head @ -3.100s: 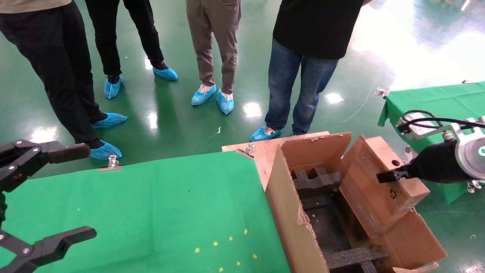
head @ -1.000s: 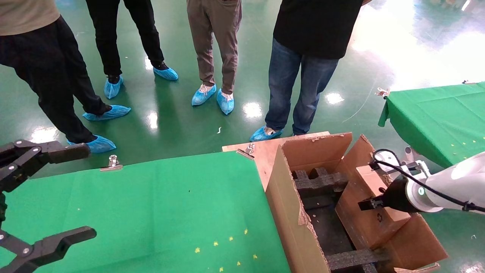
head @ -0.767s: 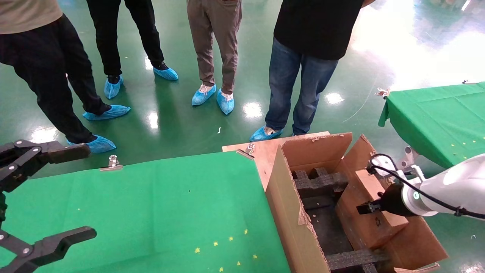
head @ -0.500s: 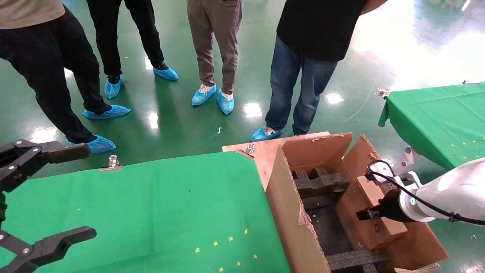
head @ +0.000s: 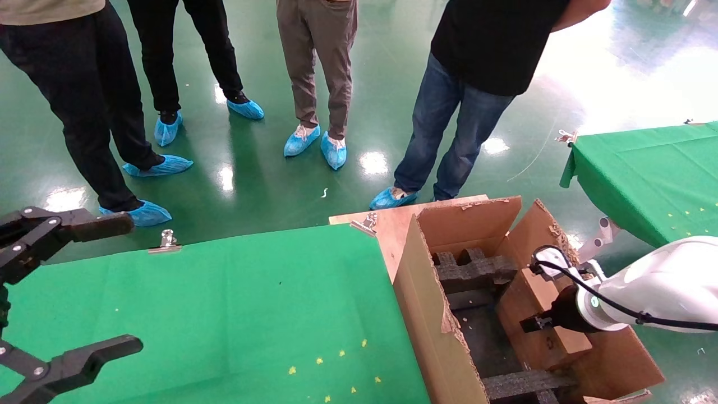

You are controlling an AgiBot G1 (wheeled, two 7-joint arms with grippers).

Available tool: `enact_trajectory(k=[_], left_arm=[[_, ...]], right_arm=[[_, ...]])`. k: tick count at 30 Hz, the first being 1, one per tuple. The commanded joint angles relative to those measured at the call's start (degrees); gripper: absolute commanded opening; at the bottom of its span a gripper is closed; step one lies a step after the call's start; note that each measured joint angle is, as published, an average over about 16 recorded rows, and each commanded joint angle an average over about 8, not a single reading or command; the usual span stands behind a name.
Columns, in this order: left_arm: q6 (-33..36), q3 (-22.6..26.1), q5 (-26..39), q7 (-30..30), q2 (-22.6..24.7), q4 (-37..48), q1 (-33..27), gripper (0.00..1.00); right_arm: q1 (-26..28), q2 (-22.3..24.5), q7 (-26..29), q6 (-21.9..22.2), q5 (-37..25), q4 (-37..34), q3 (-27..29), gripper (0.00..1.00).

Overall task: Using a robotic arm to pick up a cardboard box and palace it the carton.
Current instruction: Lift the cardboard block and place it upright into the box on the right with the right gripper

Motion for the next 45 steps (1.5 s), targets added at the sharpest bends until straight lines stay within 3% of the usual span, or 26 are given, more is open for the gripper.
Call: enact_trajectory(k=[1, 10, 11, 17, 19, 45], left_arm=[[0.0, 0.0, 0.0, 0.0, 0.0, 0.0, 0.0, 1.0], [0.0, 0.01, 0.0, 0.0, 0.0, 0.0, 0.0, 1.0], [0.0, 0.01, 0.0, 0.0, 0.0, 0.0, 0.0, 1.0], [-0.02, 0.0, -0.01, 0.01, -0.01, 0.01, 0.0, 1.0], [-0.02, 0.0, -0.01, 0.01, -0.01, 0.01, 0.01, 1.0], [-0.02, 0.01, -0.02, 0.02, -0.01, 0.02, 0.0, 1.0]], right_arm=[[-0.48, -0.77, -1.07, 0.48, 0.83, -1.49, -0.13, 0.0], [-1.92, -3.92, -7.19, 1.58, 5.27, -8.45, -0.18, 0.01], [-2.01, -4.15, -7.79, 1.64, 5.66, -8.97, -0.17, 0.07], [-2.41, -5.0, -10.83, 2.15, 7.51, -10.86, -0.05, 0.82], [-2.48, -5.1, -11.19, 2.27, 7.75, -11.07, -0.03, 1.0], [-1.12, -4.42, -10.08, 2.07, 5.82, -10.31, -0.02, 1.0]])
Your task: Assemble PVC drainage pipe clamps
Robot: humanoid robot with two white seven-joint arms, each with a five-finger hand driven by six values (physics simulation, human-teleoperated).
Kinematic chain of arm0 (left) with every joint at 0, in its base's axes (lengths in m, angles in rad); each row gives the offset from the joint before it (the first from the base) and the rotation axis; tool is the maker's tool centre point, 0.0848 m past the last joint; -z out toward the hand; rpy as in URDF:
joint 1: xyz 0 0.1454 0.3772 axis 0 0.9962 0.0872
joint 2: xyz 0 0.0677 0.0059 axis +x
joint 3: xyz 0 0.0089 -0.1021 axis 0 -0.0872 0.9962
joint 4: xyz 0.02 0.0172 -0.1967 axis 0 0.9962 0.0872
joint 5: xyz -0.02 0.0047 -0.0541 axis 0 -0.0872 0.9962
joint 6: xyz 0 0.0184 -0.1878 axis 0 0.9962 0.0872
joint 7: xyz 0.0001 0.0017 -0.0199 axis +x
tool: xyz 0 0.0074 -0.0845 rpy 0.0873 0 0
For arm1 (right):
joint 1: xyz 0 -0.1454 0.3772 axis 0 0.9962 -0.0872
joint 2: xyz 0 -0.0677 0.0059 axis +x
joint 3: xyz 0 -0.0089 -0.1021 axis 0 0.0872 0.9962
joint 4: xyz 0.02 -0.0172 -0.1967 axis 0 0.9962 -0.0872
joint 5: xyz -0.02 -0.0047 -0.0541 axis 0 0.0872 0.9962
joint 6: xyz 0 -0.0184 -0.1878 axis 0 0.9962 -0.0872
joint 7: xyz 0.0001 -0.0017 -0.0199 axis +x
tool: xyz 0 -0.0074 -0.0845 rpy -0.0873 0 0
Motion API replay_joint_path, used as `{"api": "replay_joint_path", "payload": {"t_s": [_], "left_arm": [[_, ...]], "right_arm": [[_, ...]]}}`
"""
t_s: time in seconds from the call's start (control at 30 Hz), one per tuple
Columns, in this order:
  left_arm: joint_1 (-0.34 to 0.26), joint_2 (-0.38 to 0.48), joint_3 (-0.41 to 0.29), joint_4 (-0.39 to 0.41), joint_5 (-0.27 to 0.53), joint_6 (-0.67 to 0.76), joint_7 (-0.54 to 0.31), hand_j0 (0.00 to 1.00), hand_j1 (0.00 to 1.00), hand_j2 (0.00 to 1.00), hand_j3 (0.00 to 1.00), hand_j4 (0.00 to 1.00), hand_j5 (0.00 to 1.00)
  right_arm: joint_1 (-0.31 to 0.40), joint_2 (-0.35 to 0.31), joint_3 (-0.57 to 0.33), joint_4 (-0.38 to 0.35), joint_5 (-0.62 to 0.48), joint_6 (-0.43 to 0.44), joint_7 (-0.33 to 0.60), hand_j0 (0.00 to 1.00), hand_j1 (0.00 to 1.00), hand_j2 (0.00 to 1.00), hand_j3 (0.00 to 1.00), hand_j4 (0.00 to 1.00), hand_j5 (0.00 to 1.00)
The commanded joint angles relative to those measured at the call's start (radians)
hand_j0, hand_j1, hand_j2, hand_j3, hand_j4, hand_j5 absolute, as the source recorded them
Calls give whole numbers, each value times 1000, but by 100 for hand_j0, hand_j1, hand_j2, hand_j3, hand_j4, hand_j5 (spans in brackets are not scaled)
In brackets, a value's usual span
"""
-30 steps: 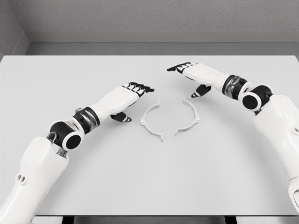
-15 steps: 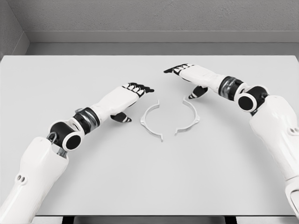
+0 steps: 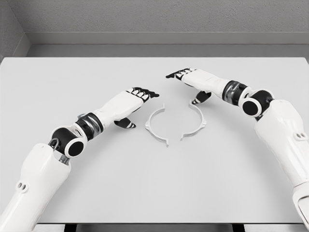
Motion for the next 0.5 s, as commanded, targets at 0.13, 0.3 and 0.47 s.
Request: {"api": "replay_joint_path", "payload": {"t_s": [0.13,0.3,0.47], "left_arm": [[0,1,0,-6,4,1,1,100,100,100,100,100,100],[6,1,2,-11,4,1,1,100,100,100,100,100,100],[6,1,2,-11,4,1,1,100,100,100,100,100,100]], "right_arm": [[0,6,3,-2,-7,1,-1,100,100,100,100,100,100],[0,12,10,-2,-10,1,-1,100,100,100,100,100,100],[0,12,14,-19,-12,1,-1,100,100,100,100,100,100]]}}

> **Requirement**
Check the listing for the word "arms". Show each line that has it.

> **Solution**
You are controlling an AgiBot G1 (wheeled, two 7-joint arms with grippers).
Robot: humanoid robot with two white seven-joint arms, each with a five-finger hand driven by six values (physics simulation, human-teleoperated).

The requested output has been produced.